Colombian politicians term as correct Cuba’s stance on rupture in Colombia peace talks

Edited by Lena Valverde Jordi
2019-01-23 14:59:05


Havana, January 23 (RHC)-- Colombian politicians have said the decision of Cuban authorities to honor existing protocols after the rupture in peace talks between the Colombian government and the National Liberation Army (ELN) is correct and in full compliance with international law.

Colombian president Iván Duque decided last Friday to end the already fragile peace dialogue with the ELN and re-issued arrest warrants against the negotiators of the Colombian guerrilla stationed in Havana, Cuba, after the insurgent group claimed responsibility for the January 17 car bombing at a Bogota police academy that killed 21 people and left dozens more wounded.

However, ELN peace negotiators in Cuba denied any involvement, nor advance knowledge of the attack. In statements to Prensa Latina news agency, ELN head peace negotiator Pablo Beltrán said: “Our task in Cuba is to advance peace negotiations. We have neither advance knowledge of nor involvement in events taking place in Colombia.”

Cuba’s Minister of Foreign Affairs, Bruno Rodriguez Parrilla, reiterated, through his official Twitter account, that Cuba will act in strict respect for the Peace Dialogue Protocols signed between the Colombian Government and the National Liberation Army (ELN).

According to Colombian press, the signed Protocols establishes that in case of the breakdown of the peace negotiations there is a time frame and guarantees for guerrilla leaders to return to Colombia’s jungle or mountainous region, with the assistance of the International Committee of the Red Cross.
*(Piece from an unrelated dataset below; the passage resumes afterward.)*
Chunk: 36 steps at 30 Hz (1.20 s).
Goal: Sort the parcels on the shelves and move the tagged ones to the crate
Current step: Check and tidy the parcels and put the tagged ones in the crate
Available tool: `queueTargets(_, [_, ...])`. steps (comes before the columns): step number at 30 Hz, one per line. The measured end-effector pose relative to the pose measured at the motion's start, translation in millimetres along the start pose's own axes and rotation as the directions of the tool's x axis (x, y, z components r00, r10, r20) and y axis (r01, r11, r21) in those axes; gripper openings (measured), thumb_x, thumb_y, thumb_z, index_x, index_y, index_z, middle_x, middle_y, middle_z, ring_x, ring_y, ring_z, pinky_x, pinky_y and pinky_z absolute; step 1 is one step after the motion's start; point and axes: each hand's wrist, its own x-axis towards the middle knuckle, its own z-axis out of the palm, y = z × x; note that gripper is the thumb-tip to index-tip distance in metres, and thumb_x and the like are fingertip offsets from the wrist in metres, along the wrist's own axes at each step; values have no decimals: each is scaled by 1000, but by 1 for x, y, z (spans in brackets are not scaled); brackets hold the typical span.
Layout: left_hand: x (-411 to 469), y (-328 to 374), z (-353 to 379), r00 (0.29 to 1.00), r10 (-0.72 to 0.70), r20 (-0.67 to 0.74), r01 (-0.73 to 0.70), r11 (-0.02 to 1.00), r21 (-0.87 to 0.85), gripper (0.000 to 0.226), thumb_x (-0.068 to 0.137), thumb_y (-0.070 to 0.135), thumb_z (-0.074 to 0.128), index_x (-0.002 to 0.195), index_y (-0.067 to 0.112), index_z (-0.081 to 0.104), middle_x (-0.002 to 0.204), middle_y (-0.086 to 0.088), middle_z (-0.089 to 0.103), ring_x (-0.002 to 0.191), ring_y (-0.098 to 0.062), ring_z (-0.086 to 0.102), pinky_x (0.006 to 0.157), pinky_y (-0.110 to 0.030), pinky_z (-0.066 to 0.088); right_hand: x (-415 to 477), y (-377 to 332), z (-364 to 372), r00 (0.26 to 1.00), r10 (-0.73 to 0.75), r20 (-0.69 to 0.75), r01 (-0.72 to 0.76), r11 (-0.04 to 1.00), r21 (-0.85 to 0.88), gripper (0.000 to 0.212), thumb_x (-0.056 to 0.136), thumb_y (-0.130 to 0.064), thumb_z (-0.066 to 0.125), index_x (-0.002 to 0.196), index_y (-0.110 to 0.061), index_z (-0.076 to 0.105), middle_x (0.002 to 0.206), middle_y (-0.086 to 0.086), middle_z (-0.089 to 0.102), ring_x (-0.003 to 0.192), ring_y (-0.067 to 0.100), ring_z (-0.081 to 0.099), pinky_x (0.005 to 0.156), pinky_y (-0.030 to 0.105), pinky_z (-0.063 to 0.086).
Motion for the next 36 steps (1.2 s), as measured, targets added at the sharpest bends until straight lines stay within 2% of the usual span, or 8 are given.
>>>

The Protocols explicitly prohibits government military forces from attacking the guerrilla leaders during the transfer.

In statements to El Espectador, Alejo Vargas, director of the Center for Thinking and Following the Peace Dialogues of the National University of Colombia, criticized the stance of Colombian president Ivan Duque and urged him to abide by the signed Peace Dialogue Protocols.

Vargas said: “The government has to let the ELN peace negotiators return here to Colombia and only then, the government has full authority to issue arrest warrants against them and bring them to justice. But, on principle, they have to abide by the signed Protocols as agreed upon by the ELN, the Colombian government and the guarantor nations --in this case Norway, Cuba, Chile, Venezuela and Brazil.”

Vargas warned that if the sides in the conflict do not honor the signed Protocols, no third country or party would commit to serving as guarantor of peace negotiations anywhere in the world.

Moisés Wasserman, a professor and researcher with the National University of Colombia, told El Espectador that ignoring the Protocols would constitute a big, serious mistake. “It would turn any future resumption of peace negotiations simply impossible. Honoring the Peace Dialogue Protocols is not an option. It is an obligation.”

Meanwhile, Frank Pearl, former Colombian High Commissioner for Peace, who served also as a member of the government's negotiating team during four years of peace talks with the former Revolutionary Armed Forces of Colombia (FARC) in Havana, told Semana that “signed Protocols must be honored.”

“In all peace processes the sides define and agree on Protocols to be implemented in case of any breakdown of the negotiations. Whether we look at the Tlaxcala talks in Mexico, the El Caguan peace talks in Colombia, from 1999 to 2002, or the peace process between the ELN and the government of former Colombian president Álvaro Uribe, they all had Protocols, which cannot be violated regardless of the events that led to the breakdown of the peace negotiations.

“Otherwise, it would be impossible for two enemies to sit face-to-face and negotiate,” said Pearl.

Former Colombian Interior Minister Guillermo Rivera told El Espectador: “I agree that ELN guerrilla should face justice for the car bombing attack, but that does not imply asking another State to violate a Protocol that was agreed before the peace talks were even started.”

Juanita Goebertus, a representative of Alianza Verde and former peace negotiator for FARC-EP, issued a communique noting that the UN Security Council has not asked Cuba to violate the Colombia Peace Dialogue Protocols.

She said: “The UN, which has mediated in countless peace processes around the world knows that without the Protocols, this return mechanism, no one would engage in peace negotiations. The UN Security Council did not criticize Cuba or the Protocols. It didn’t even refer to it.”

The UN Security Council issued a communique Friday, terming any terrorism act as “criminal and unjustifiable”, regardless of who the perpetrators are or their motivations. It also urged all States to fight terrorism and those who perpetrate these acts by all means within law.

Colombia’s Common Alternative Revolutionary Party, the political successor of the former rebel group --the Revolutionary Armed Forces of Colombia (FARC)-- also raised their voice to urge the Colombian government to honor the Peace Dialogue Protocols signed with the ELN.

A communique issued by FARC’s National Political Council and reported by Russia’s Sputnik, states that the extradition request against ten ELN members constitutes undue pressure on the guarantor nations, particularly Cuba, which “has spared no effort in its support for Colombia peace process.”